While we’re on this story, the map illustrating it is also notable. The map shows ‘Predicted median DIN’. Nowhere in the story is there any mention of DIN, let alone a definition. I suppose they figured it was a well-known abbreviation, and it’s true that if you ask Google, it immediately tells you. DIN is short for Deutsches Institut für Normung.




PS: yes, I know, Dissolved Inorganic Nitrogen

May 23, 2014

Who did they survey again?

To seasoned readers of Stats Chat, the contradiction in the first two sentences of this article will be glaringly obvious:

“A survey released yesterday has found at least four in five Kiwis refuse to leave home without their smartphone in hand.

The survey, carried out by 2degrees on Facebook, asked 357 smartphone users about their habits.”

Meanwhile, there’s a better article about cellphones over here:

“As many as three in five New Zealanders own a smartphone, an online survey by British-based market researcher TNS shows.

Based on the 500 responses it received to its survey, TNS estimated smartphone ownership had jumped from 33 per cent to 60 per cent over the past year.

The fact that the survey was conducted online could mean it overstated the prevalence of devices such as smartphones.

Other surveys have put smartphone ownership at close to, or in some cases slightly above, 50 per cent.”

Is Roy Morgan weird?

There seems to be a view that the Roy Morgan political opinion poll is more variable than the others, even to the extent that newspapers are willing to say so, eg, Stuff on May 7

The National Party has taken a big hit in the latest Roy Morgan poll, shedding 6 points to 42.5 per cent in the volatile survey.

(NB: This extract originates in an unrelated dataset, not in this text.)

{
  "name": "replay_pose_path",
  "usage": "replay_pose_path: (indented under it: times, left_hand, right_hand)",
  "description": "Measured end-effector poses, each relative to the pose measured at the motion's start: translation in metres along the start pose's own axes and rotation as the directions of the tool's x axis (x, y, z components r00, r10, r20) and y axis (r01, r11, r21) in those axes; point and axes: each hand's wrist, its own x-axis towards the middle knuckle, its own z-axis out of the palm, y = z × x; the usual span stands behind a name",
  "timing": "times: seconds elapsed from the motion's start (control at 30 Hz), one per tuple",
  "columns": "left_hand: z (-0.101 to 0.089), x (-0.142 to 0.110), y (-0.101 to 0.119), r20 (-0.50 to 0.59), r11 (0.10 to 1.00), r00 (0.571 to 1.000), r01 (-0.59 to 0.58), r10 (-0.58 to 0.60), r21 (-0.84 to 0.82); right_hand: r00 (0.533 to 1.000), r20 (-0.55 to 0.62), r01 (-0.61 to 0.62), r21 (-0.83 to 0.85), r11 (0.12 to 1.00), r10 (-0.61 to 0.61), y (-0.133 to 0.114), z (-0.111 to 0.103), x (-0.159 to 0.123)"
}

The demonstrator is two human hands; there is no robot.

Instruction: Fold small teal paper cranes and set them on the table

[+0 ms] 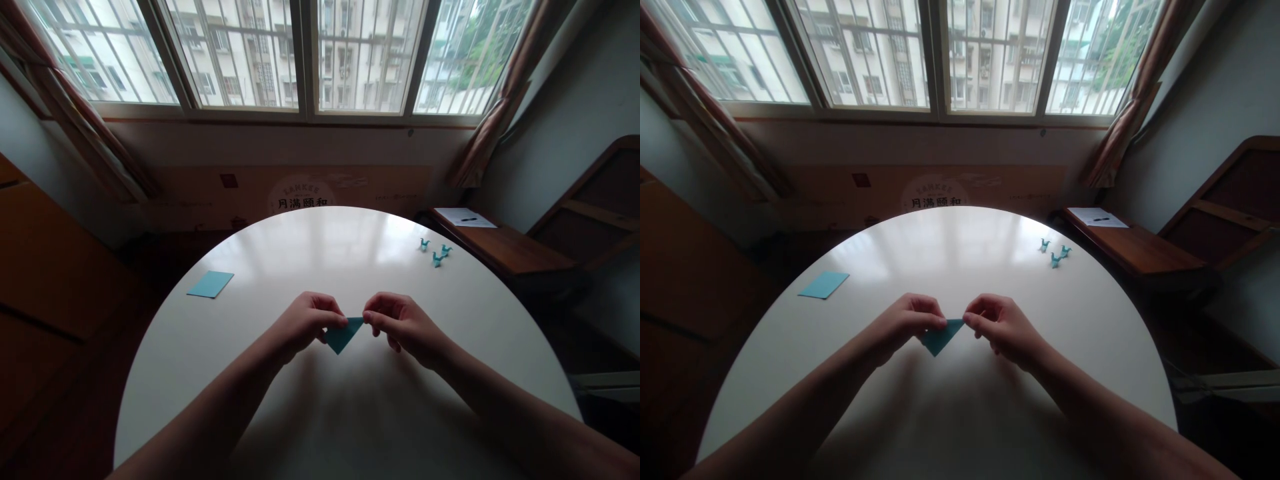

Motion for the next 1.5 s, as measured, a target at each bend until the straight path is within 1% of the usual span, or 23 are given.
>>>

I was asked about this on Twitter this morning, so I went to get Peter Green’s data and aggregation model to see what it showed. In fact, there’s not much difference between the major polling companies in the variability of their estimates. Here, for example, are poll-to-poll changes in the support for National in successive polls for four companies



And here are their departures from the aggregated smooth trend



There really is not much to see here. So why do people feel that Roy Morgan comes out with strange results more often? Probably because Roy Morgan comes out with results more often.

For example, the proportion of poll-to-poll changes over 3 percentage points is 0.22 for One News/Colmar Brunton, 0.18 for Roy Morgan, and 0.23 for 3 News/Reid Research, all about the same, but the number of changes over 3 percentage points in this time frame is 5 for One News/Colmar Brunton, 14 for Roy Morgan, and 5 for 3 News/Reid Research.

There are more strange results from Roy Morgan than for the others, but it’s mostly for the same reason that there are more burglaries in Auckland than in the other New Zealand cities.